The Underbelly of Change

It hit me last night that every issue in my life is about change. Too fast, too slow, my degree of control within a given situation, and the corporate concept of “change management” (which may simply be delusional). Perhaps one can manage one’s response to change, but manage change itself? I am not convinced.

What I am obsessed with right now is the superficial versus deeper levels of reality. Depth, intuition, inner knowing, stillness, etc., are all right brain endeavors. Quantum entanglement, the spiritual world, and nature all operate in this realm.

But people are so overwhelmed that all they typically see is the topmost layer. And then the surface changes and almost everyone is shocked. The people not shocked are the ones paying attention to the quiet details that most overlook. I’ve seen it with Michigan’s economy. The jobs stopped paying a living wage, thereby driving away educated career-minded job-seekers. Now that there are more jobs, there are almost no qualified people to fill them. When there were no jobs, nobody noticed exodus of educated young people. I saw what was happening with every U-Haul. I knew those people weren’t moving to Lansing.

Another realm is with Barry’s health. I’ve seen this with other people’s health. Someone’s immune system goes downhill very, very slowly. There is no disruption to the routine. Everything goes on like it always has. Then, the person gets a cold (or some other normally inconsequential malady) and dies. The family is shocked. But they were doing so well! What happened? The changes were going on beneath the surface. I believe Barry could go on like this for a few years, catch a cold, and perish. Michigan winters are brutal. On everyone. I do not know the timing because I am not in his body. I know his cough is getting worse, but that’s been true for a while. I just don’t know.

My emphasis right now is improving myself. I am meditating a lot, trying to spark my intuition. I am studying Word, Excel, and Access. Part of that is because I know that when I start working, I will have zero energy to essentially do homework while taking care of Barry. When I do find volunteer work or paying work, everything could change quickly.

On the surface, absolutely nothing is changing. The lack of change has made me wonder if I was a serial killer in a previous life. To feel this stuck for so long is not even real sometimes. The lack of change is what makes me wonder if I am cursed or if there is some bizarre lesson I need to learn. I never thought it would this hard to find volunteer work.

What I know is that when change seems sudden, it only generally seems so to the people not paying attention. The surface has collapsed, but often those “in the know” have been watching the process for years. I’m not saying there are never surprises, but most shocking things happen after long years of something consistently not being addressed. That’s my opinion. Remember Columbine? Klebold and Harris had been picked on for years. You never know what state of mind someone is in when when you speak to them.

I truly feel that part of my purpose in life is to help midwife (or hospice) people and organizations through change. I see hospice workers as midwives to the other side. I feel like I have been preparing for this my whole life. Every ending is a beginning. Imagine if everyone ever alive was still alive and no one had ever died. No cemeteries. Talk about the family reunions from hell! Eight-hundred-year-old relatives telling you about when they helped build that Gothic cathedral in France.

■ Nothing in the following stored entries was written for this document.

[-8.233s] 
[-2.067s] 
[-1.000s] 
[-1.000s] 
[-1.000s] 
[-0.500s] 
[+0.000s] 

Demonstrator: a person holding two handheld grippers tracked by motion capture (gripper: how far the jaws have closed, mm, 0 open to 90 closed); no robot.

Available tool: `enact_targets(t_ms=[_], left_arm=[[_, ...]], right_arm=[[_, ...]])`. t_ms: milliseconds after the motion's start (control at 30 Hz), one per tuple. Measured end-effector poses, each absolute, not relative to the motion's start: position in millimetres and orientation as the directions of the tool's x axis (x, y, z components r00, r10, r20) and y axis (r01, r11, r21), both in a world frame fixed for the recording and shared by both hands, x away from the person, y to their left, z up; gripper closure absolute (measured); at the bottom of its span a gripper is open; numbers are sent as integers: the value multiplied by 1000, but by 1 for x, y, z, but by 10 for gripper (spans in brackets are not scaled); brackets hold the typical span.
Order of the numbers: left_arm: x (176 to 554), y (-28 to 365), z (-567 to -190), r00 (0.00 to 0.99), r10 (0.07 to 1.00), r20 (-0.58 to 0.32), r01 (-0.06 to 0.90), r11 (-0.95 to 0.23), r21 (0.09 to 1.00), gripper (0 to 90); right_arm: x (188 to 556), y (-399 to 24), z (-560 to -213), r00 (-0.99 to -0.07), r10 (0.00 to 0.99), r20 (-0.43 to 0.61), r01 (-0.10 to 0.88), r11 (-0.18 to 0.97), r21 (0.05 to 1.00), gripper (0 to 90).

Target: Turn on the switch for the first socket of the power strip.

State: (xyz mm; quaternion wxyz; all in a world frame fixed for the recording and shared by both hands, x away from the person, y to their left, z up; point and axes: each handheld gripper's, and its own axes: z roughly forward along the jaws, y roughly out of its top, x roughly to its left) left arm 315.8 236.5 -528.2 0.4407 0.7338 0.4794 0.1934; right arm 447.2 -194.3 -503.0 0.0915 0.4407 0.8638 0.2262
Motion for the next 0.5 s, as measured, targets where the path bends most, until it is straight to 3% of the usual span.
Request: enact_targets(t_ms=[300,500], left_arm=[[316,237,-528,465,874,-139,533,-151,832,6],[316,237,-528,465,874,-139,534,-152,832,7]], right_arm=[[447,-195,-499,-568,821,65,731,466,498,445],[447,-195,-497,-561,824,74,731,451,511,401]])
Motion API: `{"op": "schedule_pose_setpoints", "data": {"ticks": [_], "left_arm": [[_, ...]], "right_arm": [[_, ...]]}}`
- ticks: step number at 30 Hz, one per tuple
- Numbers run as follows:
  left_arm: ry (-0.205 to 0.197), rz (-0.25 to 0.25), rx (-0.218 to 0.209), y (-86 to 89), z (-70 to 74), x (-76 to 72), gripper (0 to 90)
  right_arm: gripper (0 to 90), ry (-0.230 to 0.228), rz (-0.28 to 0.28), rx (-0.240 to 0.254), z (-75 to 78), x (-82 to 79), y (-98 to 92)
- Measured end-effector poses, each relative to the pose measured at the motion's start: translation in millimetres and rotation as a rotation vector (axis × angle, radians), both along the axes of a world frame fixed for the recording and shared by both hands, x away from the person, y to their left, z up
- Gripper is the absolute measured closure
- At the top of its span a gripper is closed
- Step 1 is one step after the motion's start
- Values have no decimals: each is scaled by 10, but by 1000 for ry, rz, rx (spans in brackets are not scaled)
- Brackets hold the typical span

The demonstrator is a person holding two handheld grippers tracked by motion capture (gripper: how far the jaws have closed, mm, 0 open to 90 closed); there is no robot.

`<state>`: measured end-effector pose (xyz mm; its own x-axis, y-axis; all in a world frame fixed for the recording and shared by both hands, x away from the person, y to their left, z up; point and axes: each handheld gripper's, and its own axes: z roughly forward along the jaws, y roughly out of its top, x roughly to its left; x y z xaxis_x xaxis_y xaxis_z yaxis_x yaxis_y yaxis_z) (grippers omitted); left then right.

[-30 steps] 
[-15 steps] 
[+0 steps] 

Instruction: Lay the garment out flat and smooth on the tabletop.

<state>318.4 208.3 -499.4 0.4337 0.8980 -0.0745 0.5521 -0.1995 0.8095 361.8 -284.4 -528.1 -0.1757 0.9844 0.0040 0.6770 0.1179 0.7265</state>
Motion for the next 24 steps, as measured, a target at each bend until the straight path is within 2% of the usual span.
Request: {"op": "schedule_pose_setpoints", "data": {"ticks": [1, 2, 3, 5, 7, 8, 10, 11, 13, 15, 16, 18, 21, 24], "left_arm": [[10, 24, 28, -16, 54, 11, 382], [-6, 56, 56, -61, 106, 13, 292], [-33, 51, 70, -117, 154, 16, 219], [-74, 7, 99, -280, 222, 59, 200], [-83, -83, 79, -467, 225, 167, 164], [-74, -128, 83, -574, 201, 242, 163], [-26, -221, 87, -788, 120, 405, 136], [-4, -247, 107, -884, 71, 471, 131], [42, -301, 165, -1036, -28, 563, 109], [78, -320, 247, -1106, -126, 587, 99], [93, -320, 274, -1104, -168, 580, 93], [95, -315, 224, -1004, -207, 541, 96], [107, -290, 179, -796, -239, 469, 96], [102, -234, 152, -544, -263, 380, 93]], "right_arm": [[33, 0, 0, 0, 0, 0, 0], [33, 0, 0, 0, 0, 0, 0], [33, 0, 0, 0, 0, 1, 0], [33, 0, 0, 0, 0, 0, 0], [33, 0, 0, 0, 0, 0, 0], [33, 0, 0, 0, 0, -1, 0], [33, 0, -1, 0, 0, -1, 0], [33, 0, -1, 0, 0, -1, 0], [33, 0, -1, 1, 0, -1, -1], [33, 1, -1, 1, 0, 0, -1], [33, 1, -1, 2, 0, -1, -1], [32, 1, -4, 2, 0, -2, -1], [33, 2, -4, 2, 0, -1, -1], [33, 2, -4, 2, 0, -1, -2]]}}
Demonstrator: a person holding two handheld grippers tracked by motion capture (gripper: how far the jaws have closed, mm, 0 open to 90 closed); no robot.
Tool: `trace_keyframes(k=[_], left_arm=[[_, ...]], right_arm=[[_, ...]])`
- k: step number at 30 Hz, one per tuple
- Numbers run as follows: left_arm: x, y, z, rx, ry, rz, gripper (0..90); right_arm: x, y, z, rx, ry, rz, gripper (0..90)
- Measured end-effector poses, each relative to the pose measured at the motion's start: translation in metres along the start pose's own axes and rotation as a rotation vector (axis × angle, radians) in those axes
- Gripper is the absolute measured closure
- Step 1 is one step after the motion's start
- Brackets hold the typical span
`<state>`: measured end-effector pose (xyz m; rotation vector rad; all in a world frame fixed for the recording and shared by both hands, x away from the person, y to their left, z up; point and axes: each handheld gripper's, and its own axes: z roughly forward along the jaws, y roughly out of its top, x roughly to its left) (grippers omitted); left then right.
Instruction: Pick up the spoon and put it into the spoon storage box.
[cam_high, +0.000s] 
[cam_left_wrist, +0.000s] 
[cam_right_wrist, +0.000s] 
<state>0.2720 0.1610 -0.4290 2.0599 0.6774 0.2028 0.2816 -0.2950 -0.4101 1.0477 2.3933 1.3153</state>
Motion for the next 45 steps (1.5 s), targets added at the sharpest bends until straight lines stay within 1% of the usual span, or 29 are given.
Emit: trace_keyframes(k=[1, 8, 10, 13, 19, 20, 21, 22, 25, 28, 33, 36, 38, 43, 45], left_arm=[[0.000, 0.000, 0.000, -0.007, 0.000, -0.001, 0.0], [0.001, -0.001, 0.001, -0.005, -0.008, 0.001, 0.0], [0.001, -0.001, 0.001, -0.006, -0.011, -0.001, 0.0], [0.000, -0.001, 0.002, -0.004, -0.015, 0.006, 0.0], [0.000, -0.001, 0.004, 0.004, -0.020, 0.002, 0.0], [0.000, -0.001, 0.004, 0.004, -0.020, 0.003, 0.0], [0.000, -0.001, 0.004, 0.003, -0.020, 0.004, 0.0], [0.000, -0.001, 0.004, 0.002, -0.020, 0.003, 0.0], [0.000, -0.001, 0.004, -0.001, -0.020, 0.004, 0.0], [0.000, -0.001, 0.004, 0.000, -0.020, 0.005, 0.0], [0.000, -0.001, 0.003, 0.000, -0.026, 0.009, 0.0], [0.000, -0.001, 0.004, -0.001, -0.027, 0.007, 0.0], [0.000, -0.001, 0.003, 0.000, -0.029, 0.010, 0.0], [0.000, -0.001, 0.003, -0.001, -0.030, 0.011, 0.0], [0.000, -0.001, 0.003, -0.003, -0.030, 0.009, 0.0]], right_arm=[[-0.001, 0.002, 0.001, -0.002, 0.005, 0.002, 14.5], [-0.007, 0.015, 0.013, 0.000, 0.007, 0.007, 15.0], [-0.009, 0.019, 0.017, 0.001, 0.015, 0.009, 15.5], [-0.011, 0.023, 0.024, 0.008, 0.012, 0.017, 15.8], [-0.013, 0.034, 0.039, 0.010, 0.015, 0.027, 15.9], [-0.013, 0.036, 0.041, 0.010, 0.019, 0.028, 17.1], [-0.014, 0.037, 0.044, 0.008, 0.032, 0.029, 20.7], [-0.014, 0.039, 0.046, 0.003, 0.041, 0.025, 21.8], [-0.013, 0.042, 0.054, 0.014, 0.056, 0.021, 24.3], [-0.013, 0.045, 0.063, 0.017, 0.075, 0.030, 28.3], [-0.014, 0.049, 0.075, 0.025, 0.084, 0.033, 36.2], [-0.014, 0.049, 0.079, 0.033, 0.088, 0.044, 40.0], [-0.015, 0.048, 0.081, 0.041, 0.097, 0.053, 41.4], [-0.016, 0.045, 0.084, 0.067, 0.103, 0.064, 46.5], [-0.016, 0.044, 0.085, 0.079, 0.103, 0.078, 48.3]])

I want to understand more about “manifestation” because I have never been able to get things from my mind to successfully give me what I need. I feel like I make all the right effort…to no avail.  I have not mastered getting things from the invisible realm to real life.

Change is reality. I’m trying to take responsibility for the things I can. Impermanence is one of the Buddhist three marks of reality, along with no-self and suffering. It is the bedrock I am building my life upon.